:: Work to be completed ::
Only the lines from the opening of the material through the one containing "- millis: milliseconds" should be reproduced, each exactly as it stands.

:: Data ::
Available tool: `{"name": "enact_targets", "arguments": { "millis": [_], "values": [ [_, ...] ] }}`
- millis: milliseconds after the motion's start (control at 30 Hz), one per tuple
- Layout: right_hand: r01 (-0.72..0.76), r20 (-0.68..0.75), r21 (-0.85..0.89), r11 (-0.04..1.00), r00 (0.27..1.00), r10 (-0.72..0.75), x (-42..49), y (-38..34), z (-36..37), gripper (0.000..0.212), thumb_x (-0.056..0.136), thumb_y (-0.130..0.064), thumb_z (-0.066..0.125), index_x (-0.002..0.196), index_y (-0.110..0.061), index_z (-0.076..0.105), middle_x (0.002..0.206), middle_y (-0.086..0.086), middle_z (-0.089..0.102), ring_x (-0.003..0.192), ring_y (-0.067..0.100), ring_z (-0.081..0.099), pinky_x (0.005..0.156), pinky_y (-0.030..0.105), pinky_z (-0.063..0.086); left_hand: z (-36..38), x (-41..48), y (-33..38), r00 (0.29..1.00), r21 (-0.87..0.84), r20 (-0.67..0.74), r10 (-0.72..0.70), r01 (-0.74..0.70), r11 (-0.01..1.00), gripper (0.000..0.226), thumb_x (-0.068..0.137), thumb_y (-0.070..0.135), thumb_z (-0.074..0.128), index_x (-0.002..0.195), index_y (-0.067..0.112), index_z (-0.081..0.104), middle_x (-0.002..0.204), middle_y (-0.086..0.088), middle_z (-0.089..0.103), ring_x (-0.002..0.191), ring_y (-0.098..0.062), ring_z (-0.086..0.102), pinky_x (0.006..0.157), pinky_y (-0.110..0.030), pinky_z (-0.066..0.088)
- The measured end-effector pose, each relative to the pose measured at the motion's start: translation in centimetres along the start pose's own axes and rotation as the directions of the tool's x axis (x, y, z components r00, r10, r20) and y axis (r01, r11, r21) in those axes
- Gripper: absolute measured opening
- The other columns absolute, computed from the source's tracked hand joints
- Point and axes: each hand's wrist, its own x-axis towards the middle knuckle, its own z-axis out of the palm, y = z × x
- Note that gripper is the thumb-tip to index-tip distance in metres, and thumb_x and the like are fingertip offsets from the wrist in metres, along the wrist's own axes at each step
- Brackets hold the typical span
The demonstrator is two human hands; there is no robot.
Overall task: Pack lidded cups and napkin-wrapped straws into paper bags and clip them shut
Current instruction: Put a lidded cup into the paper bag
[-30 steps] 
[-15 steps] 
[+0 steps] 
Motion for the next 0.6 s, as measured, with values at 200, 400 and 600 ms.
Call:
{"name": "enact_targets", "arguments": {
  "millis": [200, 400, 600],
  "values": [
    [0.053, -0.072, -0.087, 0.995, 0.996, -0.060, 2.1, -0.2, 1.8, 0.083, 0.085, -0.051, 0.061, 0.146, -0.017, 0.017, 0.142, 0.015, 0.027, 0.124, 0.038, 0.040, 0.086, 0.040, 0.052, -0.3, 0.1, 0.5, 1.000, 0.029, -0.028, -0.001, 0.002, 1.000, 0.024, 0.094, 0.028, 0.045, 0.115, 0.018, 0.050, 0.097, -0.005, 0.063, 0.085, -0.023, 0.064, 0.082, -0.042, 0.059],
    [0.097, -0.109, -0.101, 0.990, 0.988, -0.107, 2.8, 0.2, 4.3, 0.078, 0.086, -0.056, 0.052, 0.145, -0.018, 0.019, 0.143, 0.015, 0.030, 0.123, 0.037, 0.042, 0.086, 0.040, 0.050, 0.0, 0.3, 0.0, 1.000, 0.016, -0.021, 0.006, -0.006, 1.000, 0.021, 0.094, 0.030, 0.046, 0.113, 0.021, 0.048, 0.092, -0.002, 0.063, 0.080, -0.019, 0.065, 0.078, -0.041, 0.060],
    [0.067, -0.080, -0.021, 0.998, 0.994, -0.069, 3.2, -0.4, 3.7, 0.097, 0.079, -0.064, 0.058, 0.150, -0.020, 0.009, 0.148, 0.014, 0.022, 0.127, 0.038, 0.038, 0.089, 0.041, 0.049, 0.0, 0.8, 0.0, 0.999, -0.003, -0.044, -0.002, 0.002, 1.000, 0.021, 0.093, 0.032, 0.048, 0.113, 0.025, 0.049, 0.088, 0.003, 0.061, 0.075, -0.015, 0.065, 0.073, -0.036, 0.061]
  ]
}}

:: Worked solution ::
Available tool: `{"name": "enact_targets", "arguments": { "millis": [_], "values": [ [_, ...] ] }}`
- millis: milliseconds after the motion's start (control at 30 Hz), one per tuple

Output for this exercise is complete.